**Aim of the exercise:**
For every line in the data below, check for the word "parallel", then state how many lines have it. Answer with the number only.

(Saved data entries)
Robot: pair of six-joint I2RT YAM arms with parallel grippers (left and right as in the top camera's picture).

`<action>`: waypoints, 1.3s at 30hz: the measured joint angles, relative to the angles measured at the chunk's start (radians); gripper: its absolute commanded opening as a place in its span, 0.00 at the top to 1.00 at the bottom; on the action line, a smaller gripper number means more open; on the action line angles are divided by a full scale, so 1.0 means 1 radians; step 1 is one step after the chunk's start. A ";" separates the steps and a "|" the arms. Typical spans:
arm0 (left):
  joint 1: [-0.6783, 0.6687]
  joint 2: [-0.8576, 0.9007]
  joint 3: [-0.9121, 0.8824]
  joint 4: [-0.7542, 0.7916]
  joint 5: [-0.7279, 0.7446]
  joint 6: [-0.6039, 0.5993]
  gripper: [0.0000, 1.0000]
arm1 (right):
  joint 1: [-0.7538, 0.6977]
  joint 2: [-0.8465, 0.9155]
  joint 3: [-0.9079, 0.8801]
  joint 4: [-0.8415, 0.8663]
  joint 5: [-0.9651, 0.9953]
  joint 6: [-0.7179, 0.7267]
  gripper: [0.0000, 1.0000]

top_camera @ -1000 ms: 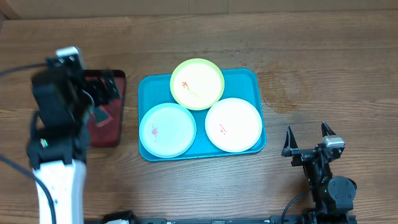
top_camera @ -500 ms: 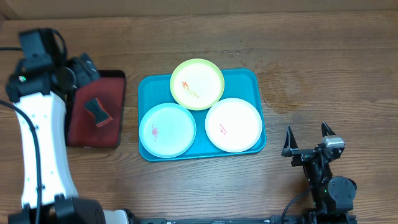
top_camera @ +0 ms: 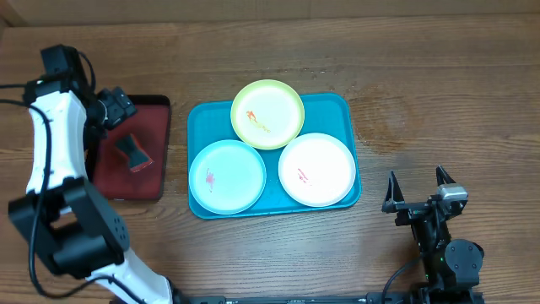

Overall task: Clean dirty plates on tray and stack at the side
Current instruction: 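Reach the left gripper to the sponge in the black tray and grasp it, then rub the sponge in the soapy water with the left gripper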

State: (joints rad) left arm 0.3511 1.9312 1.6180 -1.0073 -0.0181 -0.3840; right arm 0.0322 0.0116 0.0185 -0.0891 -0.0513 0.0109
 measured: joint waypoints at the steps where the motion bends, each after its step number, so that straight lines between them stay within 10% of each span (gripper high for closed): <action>1: 0.000 0.024 0.000 0.006 0.000 0.000 0.29 | 0.000 0.000 0.000 0.000 0.000 0.000 0.00; 7: 0.003 0.094 0.000 0.009 0.003 -0.006 0.09 | 0.000 0.000 0.000 0.000 0.000 0.000 0.00; 17: 0.010 0.193 0.000 0.013 -0.005 -0.007 0.10 | 0.000 0.000 0.000 0.000 0.000 0.000 0.00; 26: 0.010 0.242 0.000 0.032 -0.023 -0.008 0.44 | 0.000 0.000 0.000 0.000 0.000 0.000 0.00; 31: 0.010 0.242 0.000 0.036 -0.042 -0.009 0.96 | 0.000 0.000 0.000 0.000 0.000 0.000 0.00; 33: 0.010 0.242 0.000 0.035 -0.047 -0.006 0.96 | 0.000 0.000 0.000 0.000 0.000 0.000 0.00; 35: 0.010 0.242 0.000 0.033 -0.047 -0.005 0.71 | 0.000 0.000 0.000 0.000 0.000 0.000 0.00; 37: 0.010 0.242 0.000 0.023 -0.047 -0.007 0.00 | 0.000 0.000 0.000 0.000 0.000 0.000 0.00; 39: 0.010 0.242 0.000 -0.005 -0.046 -0.006 0.00 | 0.000 0.000 0.000 0.000 0.000 0.000 0.00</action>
State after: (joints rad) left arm 0.3611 2.1735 1.6184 -1.0126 -0.0643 -0.3904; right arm 0.0322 0.0116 0.0185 -0.0891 -0.0513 0.0105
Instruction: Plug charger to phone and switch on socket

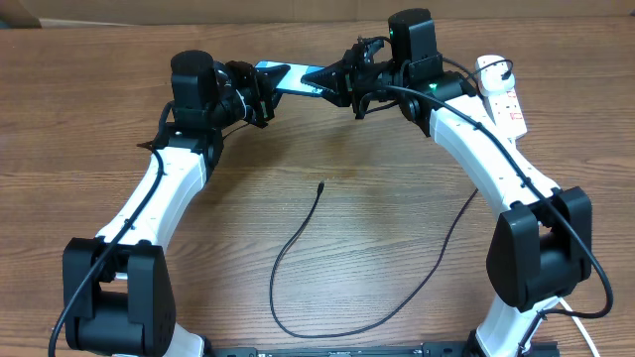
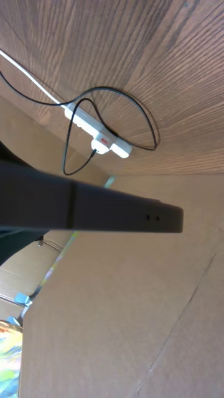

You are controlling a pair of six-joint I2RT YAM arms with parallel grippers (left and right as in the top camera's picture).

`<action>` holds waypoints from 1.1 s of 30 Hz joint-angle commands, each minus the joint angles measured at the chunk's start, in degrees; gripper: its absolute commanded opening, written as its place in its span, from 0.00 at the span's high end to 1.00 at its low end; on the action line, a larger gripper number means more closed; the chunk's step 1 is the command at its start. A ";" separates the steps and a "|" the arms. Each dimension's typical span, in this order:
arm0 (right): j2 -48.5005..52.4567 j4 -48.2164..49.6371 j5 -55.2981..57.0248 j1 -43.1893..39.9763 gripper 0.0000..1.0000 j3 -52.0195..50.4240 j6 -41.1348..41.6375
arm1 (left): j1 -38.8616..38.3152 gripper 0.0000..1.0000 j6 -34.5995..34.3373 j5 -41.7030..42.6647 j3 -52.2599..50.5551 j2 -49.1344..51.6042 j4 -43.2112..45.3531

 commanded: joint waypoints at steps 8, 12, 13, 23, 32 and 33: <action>-2.99 0.31 -2.71 0.39 0.95 0.76 -1.40 | 0.09 0.96 1.51 0.37 -0.09 0.50 0.70; -2.99 0.31 -2.71 0.39 0.77 0.76 -2.12 | 0.09 0.96 1.60 0.17 -0.09 0.50 0.70; -2.99 0.31 -2.69 0.39 0.73 0.76 -2.47 | 0.09 0.96 1.60 0.15 -0.09 0.50 0.70; -2.99 0.33 -2.69 0.39 0.18 0.76 -4.92 | 0.11 0.96 5.90 -4.35 -0.09 0.50 0.63; -2.99 -2.32 3.30 0.39 0.05 0.76 -16.70 | 1.86 0.96 25.53 -15.56 -0.09 0.50 0.20; -2.99 -3.69 5.40 0.39 0.03 0.76 -18.49 | 2.16 0.96 29.62 -15.96 -0.09 0.50 0.20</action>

**Task result:**
2